- WHAT THE TASK REQUIRES -
What lines of the data include the string "glue"? Copy them all.
** INFORMATION SUPPLIED follows **
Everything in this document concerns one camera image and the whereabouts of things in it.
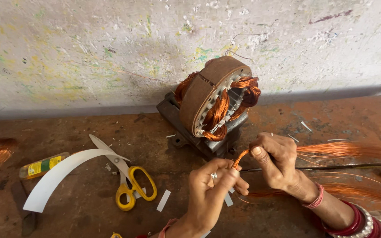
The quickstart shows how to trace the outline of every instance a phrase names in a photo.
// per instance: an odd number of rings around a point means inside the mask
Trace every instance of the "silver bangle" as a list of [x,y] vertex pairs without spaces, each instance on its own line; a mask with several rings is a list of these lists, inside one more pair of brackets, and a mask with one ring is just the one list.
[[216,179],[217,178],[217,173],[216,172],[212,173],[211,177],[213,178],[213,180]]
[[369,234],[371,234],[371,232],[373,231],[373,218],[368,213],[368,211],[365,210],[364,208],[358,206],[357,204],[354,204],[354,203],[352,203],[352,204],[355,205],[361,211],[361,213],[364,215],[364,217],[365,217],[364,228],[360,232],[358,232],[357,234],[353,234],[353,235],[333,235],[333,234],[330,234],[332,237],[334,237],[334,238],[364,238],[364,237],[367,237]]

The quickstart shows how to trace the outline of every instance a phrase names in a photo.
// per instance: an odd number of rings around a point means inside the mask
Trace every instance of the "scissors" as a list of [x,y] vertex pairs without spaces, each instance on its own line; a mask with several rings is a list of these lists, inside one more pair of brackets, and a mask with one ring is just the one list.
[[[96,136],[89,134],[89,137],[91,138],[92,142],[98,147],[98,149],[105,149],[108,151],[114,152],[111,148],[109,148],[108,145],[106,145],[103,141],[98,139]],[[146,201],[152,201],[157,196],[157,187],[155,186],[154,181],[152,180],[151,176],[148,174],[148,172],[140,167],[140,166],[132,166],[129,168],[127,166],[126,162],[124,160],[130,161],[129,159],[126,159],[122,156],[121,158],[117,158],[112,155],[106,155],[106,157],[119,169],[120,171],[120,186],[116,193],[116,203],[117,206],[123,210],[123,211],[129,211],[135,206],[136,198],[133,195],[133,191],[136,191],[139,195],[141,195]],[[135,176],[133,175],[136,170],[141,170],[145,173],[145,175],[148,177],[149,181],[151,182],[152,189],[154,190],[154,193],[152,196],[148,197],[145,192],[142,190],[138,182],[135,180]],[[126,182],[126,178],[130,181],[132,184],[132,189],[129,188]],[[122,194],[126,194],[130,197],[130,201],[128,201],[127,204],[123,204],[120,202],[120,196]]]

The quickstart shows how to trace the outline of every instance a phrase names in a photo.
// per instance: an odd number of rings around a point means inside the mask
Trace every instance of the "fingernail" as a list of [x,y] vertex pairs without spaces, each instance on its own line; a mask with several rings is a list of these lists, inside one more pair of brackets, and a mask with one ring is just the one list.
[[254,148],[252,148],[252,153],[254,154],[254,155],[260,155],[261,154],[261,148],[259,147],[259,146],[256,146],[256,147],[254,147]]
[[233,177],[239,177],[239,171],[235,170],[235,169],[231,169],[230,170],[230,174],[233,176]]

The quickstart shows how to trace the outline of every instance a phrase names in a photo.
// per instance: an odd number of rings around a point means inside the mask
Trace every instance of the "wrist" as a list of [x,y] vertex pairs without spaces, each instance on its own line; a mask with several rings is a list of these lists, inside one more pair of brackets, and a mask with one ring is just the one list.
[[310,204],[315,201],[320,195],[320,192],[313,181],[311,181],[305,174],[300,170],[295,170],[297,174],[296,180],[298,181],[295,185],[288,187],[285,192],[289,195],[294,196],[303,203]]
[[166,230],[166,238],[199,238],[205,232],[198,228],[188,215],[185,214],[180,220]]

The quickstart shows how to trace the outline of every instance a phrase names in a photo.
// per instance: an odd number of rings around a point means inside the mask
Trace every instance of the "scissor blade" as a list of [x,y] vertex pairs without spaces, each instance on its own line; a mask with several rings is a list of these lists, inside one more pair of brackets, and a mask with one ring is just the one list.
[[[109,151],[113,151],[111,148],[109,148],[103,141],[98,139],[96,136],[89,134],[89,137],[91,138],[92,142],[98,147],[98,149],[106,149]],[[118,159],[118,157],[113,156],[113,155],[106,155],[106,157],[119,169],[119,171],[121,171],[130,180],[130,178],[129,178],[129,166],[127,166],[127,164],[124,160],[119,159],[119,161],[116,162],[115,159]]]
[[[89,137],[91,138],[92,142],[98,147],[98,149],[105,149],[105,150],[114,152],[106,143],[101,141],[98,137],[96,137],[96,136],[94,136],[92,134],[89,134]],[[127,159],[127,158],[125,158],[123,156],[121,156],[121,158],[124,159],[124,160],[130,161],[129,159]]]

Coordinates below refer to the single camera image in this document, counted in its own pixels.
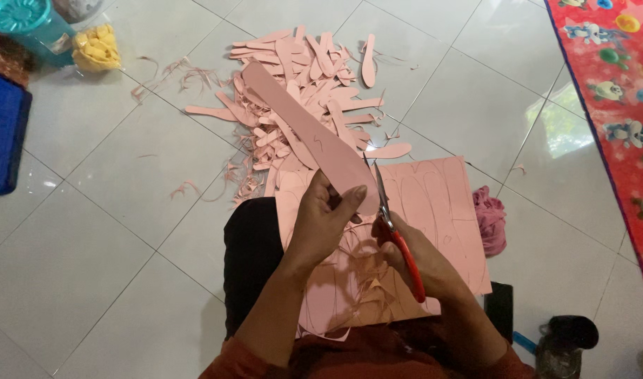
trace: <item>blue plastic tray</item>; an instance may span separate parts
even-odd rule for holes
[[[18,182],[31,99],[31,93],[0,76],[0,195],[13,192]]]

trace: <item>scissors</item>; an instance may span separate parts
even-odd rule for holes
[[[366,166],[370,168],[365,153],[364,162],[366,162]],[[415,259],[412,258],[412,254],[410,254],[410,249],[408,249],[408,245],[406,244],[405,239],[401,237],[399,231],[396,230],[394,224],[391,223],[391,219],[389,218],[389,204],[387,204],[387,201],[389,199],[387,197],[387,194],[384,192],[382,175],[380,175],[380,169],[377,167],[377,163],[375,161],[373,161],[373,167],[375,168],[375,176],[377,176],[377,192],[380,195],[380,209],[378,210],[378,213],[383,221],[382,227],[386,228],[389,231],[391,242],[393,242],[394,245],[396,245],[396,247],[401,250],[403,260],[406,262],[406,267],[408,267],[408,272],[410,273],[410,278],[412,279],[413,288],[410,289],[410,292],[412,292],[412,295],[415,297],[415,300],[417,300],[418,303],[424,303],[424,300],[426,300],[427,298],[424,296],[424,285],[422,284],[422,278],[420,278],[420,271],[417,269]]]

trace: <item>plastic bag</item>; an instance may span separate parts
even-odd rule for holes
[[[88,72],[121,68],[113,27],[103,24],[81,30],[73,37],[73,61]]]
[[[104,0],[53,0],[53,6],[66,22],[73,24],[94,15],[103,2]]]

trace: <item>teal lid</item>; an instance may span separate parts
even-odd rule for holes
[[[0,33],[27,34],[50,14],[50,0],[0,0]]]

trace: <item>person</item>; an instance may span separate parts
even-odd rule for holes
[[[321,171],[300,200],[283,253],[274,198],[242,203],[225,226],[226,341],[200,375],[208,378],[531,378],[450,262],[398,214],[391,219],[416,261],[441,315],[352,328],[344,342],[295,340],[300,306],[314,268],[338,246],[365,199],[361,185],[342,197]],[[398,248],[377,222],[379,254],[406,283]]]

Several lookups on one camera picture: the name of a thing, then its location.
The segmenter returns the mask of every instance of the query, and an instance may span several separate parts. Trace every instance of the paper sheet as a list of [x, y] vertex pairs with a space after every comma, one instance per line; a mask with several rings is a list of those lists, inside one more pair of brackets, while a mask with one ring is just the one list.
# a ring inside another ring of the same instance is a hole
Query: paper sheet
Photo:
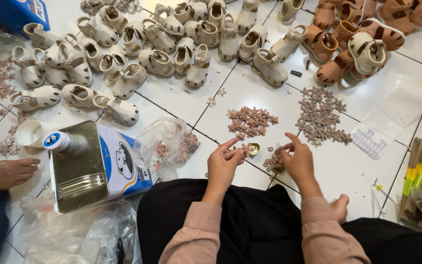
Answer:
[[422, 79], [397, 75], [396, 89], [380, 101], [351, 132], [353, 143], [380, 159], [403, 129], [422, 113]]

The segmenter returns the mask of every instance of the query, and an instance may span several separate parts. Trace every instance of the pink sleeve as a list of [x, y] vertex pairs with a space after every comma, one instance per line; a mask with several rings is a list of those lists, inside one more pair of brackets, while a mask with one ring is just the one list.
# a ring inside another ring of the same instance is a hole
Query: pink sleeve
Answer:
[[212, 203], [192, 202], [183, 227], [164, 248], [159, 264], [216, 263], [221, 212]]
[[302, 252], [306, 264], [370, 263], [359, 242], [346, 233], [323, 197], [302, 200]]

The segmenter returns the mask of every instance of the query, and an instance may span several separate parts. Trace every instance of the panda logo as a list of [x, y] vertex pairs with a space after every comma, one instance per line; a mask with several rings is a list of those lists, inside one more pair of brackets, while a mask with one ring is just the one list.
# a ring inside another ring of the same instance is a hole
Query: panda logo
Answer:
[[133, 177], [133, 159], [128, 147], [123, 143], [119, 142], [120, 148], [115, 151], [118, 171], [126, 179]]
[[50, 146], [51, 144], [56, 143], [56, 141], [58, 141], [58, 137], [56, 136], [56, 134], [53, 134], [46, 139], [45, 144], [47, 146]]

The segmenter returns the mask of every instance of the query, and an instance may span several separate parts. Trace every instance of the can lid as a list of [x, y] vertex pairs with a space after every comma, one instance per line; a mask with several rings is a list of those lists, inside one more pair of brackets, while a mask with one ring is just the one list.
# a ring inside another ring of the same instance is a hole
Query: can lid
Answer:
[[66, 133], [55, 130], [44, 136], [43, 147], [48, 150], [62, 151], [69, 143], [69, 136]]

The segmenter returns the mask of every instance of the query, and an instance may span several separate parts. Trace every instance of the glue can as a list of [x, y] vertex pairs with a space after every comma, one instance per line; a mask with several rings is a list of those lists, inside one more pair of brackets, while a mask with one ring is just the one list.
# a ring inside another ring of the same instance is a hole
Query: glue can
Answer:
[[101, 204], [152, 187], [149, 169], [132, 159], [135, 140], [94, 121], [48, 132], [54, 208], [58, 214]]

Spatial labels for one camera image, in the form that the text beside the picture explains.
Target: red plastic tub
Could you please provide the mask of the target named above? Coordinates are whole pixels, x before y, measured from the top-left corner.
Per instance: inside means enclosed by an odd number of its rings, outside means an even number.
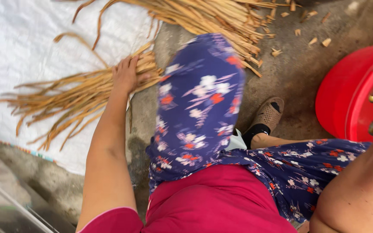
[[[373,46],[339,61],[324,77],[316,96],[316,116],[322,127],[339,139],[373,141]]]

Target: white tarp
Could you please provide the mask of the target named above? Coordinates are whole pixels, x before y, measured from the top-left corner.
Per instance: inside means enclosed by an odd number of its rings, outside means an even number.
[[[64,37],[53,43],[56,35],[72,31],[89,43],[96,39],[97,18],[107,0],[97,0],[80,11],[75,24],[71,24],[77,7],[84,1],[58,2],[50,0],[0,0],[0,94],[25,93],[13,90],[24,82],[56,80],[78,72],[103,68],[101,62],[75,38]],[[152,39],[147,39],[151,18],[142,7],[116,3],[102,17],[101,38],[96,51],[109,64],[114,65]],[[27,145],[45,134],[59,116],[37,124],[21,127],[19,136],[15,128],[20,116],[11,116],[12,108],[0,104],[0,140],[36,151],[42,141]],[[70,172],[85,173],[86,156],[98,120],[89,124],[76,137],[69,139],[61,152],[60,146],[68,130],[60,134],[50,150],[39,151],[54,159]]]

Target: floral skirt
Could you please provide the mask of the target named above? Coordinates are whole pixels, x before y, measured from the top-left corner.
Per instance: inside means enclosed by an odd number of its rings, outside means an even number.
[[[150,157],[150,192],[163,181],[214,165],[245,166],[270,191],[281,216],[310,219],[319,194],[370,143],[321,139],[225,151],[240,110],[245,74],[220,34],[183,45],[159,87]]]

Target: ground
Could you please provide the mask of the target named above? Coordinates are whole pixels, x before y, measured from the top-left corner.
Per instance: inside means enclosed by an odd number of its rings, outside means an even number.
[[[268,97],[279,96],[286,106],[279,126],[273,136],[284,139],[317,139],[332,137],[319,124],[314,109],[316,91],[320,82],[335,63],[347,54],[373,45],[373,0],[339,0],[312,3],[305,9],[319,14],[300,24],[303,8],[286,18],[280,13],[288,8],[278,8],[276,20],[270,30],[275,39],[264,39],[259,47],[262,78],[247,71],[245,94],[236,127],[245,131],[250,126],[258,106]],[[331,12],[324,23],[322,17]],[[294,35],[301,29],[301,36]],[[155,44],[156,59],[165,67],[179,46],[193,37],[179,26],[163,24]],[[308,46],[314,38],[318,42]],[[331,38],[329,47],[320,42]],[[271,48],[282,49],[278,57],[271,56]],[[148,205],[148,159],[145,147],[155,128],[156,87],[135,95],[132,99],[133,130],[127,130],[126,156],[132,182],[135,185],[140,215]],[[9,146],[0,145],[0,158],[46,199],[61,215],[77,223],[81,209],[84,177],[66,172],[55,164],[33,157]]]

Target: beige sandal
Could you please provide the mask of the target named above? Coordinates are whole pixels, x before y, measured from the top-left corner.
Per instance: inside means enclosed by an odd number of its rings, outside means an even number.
** End of INFORMATION SUPPLIED **
- RESPONSE TO THIS TASK -
The segmenter returns the mask of every instance of the query, and an instance may span several separate parts. Trace every instance of the glue can as a list of [x, y] vertex pairs with a space after every comma, one instance per line; a mask with several rings is a list of those lists, inside one more pair of brackets, while a mask with one ring is just the one list.
Query: glue can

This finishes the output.